• **WORKING DATA**
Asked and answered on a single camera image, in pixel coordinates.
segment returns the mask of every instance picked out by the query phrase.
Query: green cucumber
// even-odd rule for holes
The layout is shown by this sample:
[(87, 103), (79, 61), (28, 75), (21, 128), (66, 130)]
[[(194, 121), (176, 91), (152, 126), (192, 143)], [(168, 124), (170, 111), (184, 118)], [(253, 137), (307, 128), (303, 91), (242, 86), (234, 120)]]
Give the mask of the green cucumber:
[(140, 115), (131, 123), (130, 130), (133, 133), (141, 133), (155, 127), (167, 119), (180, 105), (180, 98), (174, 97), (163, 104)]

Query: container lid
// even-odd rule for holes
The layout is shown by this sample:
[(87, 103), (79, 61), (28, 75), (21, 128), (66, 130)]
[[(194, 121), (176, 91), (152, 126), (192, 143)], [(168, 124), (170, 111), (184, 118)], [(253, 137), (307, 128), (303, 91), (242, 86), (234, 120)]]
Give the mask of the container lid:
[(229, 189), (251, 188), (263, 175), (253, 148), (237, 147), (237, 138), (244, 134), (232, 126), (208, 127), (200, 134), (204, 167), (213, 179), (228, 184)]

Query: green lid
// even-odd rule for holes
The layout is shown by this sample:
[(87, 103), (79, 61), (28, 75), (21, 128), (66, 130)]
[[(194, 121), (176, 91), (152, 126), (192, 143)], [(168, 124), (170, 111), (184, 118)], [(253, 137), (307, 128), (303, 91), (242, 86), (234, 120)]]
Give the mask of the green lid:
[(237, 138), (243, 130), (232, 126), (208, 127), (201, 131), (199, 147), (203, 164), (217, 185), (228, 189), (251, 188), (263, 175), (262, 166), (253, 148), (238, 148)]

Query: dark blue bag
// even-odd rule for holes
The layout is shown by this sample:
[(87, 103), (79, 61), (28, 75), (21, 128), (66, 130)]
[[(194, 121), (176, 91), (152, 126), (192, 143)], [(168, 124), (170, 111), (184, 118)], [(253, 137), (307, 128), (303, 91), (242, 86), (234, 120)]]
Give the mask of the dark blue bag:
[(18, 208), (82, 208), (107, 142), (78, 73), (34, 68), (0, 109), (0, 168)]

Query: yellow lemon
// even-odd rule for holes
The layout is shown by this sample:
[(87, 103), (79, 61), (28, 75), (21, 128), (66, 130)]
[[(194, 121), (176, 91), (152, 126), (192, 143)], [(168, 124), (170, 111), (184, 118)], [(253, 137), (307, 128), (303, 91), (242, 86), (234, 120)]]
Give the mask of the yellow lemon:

• **PROBLEM**
Having gone through the data above, repeat it exactly.

• **TASK RESPONSE**
Asked and answered on a single camera image, in pixel coordinates.
segment returns the mask of every instance picked out by the query phrase.
Query: green cucumber
// even-odd rule for holes
The layout is shown by this sample:
[(87, 103), (79, 61), (28, 75), (21, 128), (66, 130)]
[[(194, 121), (176, 91), (152, 126), (192, 143)], [(168, 124), (170, 111), (184, 118)], [(253, 137), (307, 128), (303, 91), (242, 86), (234, 120)]]
Give the mask of the green cucumber:
[(140, 115), (131, 123), (130, 130), (133, 133), (141, 133), (155, 127), (167, 119), (180, 105), (180, 98), (174, 97), (163, 104)]

Query: container lid
// even-odd rule for holes
The layout is shown by this sample:
[(87, 103), (79, 61), (28, 75), (21, 128), (66, 130)]
[[(194, 121), (176, 91), (152, 126), (192, 143)], [(168, 124), (170, 111), (184, 118)], [(253, 137), (307, 128), (303, 91), (242, 86), (234, 120)]]
Give the mask of the container lid:
[(229, 189), (251, 188), (263, 175), (253, 148), (237, 147), (237, 138), (244, 134), (232, 126), (208, 127), (200, 134), (204, 167), (213, 179), (228, 184)]

Query: green lid
// even-odd rule for holes
The layout is shown by this sample:
[(87, 103), (79, 61), (28, 75), (21, 128), (66, 130)]
[[(194, 121), (176, 91), (152, 126), (192, 143)], [(168, 124), (170, 111), (184, 118)], [(253, 137), (307, 128), (303, 91), (242, 86), (234, 120)]]
Give the mask of the green lid:
[(237, 138), (243, 130), (232, 126), (208, 127), (201, 131), (199, 147), (203, 164), (217, 185), (228, 189), (251, 188), (263, 175), (262, 166), (253, 148), (238, 148)]

Query: dark blue bag
// even-odd rule for holes
The layout is shown by this sample:
[(87, 103), (79, 61), (28, 75), (21, 128), (66, 130)]
[[(194, 121), (176, 91), (152, 126), (192, 143)], [(168, 124), (170, 111), (184, 118)], [(253, 137), (307, 128), (303, 91), (242, 86), (234, 120)]]
Give the mask of the dark blue bag:
[(18, 208), (82, 208), (107, 142), (78, 73), (34, 68), (0, 109), (0, 168)]

Query: yellow lemon
// even-odd rule for holes
The layout is shown by this sample:
[(87, 103), (79, 61), (28, 75), (21, 128), (66, 130)]
[[(194, 121), (176, 91), (152, 126), (192, 143)], [(168, 124), (170, 111), (184, 118)], [(253, 137), (307, 128), (303, 91), (242, 86), (234, 120)]]
Give the mask of the yellow lemon:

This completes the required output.